Detto questo, il ruolo poi delle professionalità preposte alle pratiche animative propriamente dette, educatori e animatori, sono indirizzate nello specifico a perseguire gli obiettivi pensati per ogni singola persona, diversa per storia, esperienza di vita, capacità, preferenze e stato di salute.
L’animatore, di concerto con tutte le altre figure dell’equipe di cura, è l’operatore che si occupa di valorizzare non soltanto le cosiddette capacità residue, ma sperimenta e stimola nuove possibilità insieme alla persona di cui si occupa, in una costante riprogrammazione di quello che è il tempo di vita di ciascuno.
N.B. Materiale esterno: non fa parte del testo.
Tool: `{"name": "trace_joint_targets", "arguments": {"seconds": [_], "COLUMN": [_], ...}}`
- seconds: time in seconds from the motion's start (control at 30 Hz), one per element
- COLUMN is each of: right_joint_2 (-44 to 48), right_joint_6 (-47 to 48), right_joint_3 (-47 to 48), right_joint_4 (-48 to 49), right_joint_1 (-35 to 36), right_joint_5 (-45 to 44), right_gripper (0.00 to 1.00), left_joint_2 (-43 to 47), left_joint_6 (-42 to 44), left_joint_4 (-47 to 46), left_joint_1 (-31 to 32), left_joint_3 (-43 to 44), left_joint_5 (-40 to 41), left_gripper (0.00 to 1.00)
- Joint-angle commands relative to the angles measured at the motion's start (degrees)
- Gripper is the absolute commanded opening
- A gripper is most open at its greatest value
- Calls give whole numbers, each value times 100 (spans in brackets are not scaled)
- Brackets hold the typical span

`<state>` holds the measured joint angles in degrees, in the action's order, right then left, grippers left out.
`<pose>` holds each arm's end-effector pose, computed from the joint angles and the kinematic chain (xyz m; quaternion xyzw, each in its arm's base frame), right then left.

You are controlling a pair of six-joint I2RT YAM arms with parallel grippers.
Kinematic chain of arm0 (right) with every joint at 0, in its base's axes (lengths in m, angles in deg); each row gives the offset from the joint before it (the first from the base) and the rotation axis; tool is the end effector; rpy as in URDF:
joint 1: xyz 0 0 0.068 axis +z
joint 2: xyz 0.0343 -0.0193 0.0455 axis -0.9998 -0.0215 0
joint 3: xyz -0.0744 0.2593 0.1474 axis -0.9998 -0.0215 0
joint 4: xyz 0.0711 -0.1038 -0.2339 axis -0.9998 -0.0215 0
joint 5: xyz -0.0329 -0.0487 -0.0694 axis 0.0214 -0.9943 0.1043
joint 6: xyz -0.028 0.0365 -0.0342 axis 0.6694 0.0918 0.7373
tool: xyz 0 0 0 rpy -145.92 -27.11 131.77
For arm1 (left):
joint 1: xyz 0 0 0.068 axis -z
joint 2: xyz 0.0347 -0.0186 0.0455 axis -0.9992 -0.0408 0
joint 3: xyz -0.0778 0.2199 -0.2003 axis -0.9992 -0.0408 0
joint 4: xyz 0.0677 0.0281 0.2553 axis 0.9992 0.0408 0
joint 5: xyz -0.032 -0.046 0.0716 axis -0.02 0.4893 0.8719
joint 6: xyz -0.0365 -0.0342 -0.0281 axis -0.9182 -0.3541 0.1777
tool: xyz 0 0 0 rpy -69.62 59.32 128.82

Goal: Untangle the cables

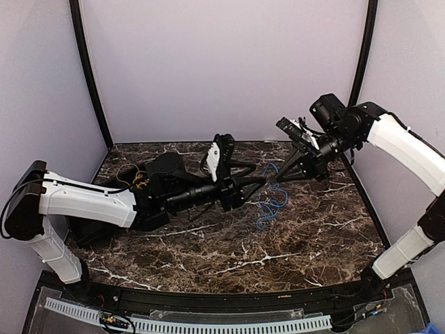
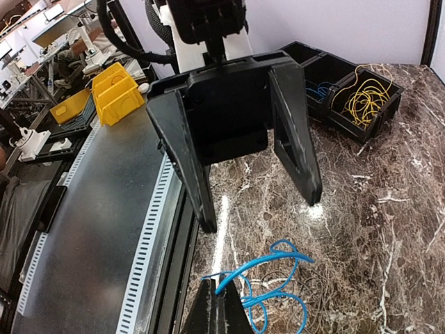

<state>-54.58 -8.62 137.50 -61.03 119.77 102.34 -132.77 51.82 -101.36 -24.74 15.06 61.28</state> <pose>0.2202 0.1735 0.4039 -0.6002 0.5996 0.4629 0.2568 0.1654 -0.3349 0.3425 0.3458 0.5187 -0.4691 0.6256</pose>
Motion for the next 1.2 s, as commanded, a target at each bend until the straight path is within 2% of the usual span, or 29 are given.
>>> {"name": "trace_joint_targets", "arguments": {"seconds": [0.0, 0.33, 0.53, 0.57, 0.6, 0.7, 0.8, 0.9, 0.97, 1.17], "right_joint_2": [13, -100, -203, -208, -208, -108, 300, 744, 914, 1145], "right_joint_6": [237, 373, 322, 287, 256, 241, 108, -222, -412, -676], "right_joint_3": [-76, -168, -128, -95, -67, -103, -784, -1502, -1866, -2895], "right_joint_4": [-84, -195, -129, -110, -82, 19, 608, 1341, 1745, 2814], "right_joint_1": [96, 217, 220, 218, 215, 172, -56, -436, -681, -991], "right_joint_5": [55, -41, -84, -116, -174, -425, -620, -576, -625, -832], "right_gripper": [0, 0, 0, 3, 12, 43, 55, 59, 61, 63], "left_joint_2": [-262, -502, -413, -371, -342, -101, 327, 768, 1112, 2037], "left_joint_6": [109, 323, 378, 369, 354, 255, 165, 127, 242, 401], "left_joint_4": [654, 1000, 955, 949, 944, 1029, 1485, 2087, 2830, 4627], "left_joint_1": [28, 28, 20, 20, 13, -46, -136, -317, -444, -958], "left_joint_3": [468, 885, 816, 800, 753, 652, 534, 436, 390, 280], "left_joint_5": [-495, 357, 473, 516, 613, 950, 1419, 1742, 2051, 3189], "left_gripper": [51, 31, 1, 0, 0, 0, 0, 0, 0, 0]}}
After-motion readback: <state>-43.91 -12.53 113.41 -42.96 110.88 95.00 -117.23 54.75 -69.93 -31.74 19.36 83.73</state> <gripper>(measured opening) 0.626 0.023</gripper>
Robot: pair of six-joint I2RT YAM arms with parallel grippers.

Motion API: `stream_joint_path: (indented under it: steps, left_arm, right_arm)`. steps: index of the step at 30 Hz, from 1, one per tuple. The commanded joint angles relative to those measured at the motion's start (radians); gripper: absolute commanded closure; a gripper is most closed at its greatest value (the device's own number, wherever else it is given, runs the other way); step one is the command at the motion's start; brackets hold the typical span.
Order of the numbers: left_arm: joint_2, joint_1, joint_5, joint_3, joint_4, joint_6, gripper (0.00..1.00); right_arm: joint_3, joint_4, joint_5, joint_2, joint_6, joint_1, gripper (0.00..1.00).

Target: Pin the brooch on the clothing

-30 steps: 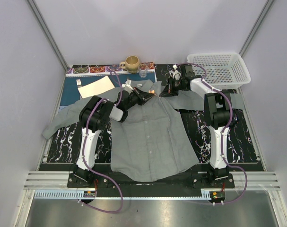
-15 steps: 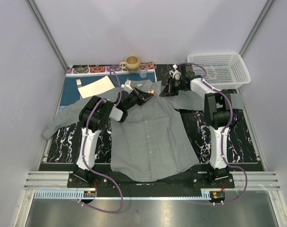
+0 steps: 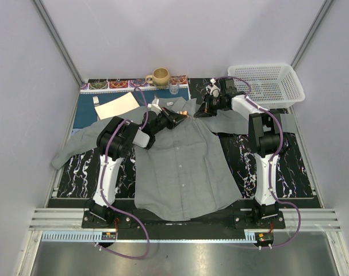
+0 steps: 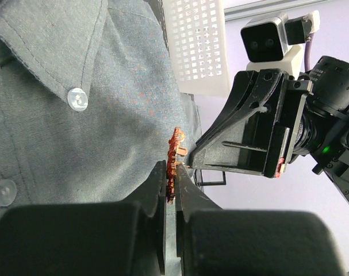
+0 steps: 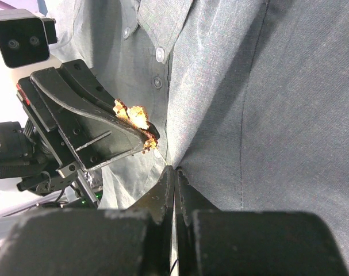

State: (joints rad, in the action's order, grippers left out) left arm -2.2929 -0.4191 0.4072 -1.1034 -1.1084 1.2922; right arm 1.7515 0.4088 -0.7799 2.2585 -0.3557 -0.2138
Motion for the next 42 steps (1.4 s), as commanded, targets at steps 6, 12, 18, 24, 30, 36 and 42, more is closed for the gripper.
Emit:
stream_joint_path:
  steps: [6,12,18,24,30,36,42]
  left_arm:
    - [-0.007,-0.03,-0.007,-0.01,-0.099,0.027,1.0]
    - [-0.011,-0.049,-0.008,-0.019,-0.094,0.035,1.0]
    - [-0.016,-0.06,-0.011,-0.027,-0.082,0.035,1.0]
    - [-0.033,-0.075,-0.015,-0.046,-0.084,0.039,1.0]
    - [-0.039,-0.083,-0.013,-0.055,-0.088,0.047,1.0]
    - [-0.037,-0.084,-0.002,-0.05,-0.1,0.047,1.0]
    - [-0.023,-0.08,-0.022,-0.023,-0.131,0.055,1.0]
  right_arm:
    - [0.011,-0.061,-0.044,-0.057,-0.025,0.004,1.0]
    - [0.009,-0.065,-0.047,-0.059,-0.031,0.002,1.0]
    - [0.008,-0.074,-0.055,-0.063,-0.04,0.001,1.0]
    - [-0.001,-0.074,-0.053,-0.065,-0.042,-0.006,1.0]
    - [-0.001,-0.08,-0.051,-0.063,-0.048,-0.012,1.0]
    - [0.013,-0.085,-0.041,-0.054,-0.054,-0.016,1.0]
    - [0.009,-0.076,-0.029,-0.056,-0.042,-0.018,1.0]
Fare animazione è entrare in contatto con il mondo che appartiene alle persone, entrare in punta di piedi nelle storie, nei vissuti e trarne energia, capacità, sempre tenendo presente il rispetto dell’autodeterminazione dei soggetti di cui ci si prende carico.
Tutte le persone possono imparare e insegnare cose a qualunque età e con qualunque livello cognitivo, la pratica deve soltanto essere bilanciata con le possibilità che la condizione psico fisica della persona consente.
Progetti mirati quindi che tengano conto delle esperienze pregresse, raccolta dei dati da parte dei familiari, quando non è possibile raccoglierli dai diretti interessati, ma sempre tenendo presente che quelle persone hanno avuto e devono avere ancora una vita degna di essere vissuta.
Solo così l’anima di ciascuno può essere messa in moto, nella direzione di un benessere il più possibile vicino alle proprie aspirazioni, passate, presenti e future.